Of course that’s a pretty bullshit measure. When my mom was in the hospital, Hannah came with me every day all day, and that I would say falls under the “doing anything for you” category. And that was amazing. Truly a deep act of love.
But in the weeks and now growing months after, there isn’t an act to perform. There isn’t one thing and even if there was, it wouldn’t matter. Because what is hard is every day. It’s not something you can fix or change. My mom is dead. Our life has changed. And more than any gesture, it’s all the stupid day to day shit that matters. Because life doesn’t stop. It doesn’t just pause for you when shit gets real or beats you in the face. Life keeps going with or without you.
So when I can barely get up in the morning and Hannah opens the door for the cats, or when I come home and have to do homework and really just want to sit and stare at a wall, and Hannah makes dinner even though she’s had a ducking hard day at work too – that’s what matters.
It’s complicated being married and grieving. It’s hard. According to some authority it’s the second hardest thing a couple can go through. Honestly I really wish there’s wasn’t anything more difficult because holy shit this is hard enough as it is.
But what’s hard is the fact that life doesn’t stop. And it can be hard to handle. It reminds me of that quote from some famous book – “the good does not erase the bad, nor the bad the good”. Like my life and the normal emotions I have about it are all still there, living in tandem with the grief. And Hannah is in
I am just so goddamn lucky. I am not as much as I am right now. I struggle daily to be present in anything, and I can feel that in my relationship too. This is not what anyone signs up for when they get married. No one knew they were agreeing to half the person they married. And yet, this incredible woman has stood by not just my side, but my family’s too, every step of the way. It’s not pretty, it’s not perfect, and I hate that I am so little of the person I was with her right now. But I am unbelievably lucky to have Hannah here with me. To have found a person who understands and stays and supports. It is not always pretty. Hannah breaks down almost nightly from the pressure. And we bicker about small chores or missed items frequently. But we both sit together and know that everyone is doing their goddamn best. And we’re going to come through it together. Even if the means we come out with some deep scratches and dark bruises (metaphorically obviously).

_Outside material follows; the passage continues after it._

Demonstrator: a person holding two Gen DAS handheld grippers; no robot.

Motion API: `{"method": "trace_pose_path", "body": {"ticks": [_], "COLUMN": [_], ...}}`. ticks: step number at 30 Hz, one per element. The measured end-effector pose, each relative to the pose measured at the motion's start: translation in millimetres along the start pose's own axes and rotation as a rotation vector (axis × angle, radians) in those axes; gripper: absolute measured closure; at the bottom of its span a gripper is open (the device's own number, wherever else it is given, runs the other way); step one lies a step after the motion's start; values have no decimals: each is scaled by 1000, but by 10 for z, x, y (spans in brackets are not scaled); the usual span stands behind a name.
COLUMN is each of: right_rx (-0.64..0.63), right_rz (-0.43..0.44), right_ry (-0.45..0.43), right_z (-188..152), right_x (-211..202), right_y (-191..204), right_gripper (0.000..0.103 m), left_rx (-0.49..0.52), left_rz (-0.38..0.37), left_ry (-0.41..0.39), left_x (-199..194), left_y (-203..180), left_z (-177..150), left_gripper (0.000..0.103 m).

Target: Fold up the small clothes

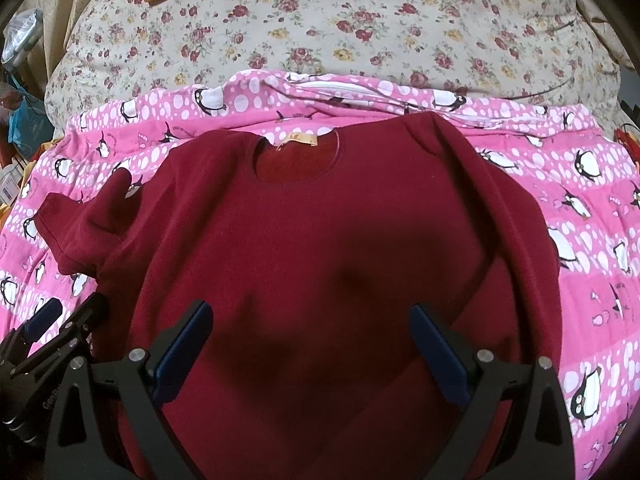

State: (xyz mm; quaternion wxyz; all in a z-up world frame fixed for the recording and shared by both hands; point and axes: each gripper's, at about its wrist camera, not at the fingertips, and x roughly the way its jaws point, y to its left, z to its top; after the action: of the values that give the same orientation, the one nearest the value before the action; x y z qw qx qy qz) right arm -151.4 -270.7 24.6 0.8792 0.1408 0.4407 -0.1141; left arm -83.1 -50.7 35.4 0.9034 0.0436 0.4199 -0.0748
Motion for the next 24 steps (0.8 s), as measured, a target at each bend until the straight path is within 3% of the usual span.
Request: {"method": "trace_pose_path", "body": {"ticks": [24], "right_rx": [-5], "right_rz": [2], "right_ry": [2], "right_z": [-20], "right_x": [45], "right_y": [36], "right_gripper": [3], "left_rx": [-35], "left_rz": [20], "left_ry": [3], "left_x": [17], "left_y": [73], "left_z": [-10], "left_gripper": [45]}}
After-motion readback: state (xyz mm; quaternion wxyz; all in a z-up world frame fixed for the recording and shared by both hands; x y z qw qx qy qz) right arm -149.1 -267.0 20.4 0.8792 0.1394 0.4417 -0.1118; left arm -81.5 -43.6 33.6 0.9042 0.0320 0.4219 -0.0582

one of Hannah’s friends was joking and said, “Nathan, you’re so amazing, you could do better.” And in my finer days I could have said something cute and pithy and true, but today I wasn’t sure how to react because even though it was a joke (and one Hannah participated in at that) all I wanted to say was “No. You don’t understand. This woman has been there for me every step of the way. She has called friends and family to cry while I take a shower so she can support me when I get out, and she holds that for some later time that I can actually hear her talk about it. There is no one better.”
The thing is – no one should ever have to assume the role either of us are in, and she’s done it without complaint.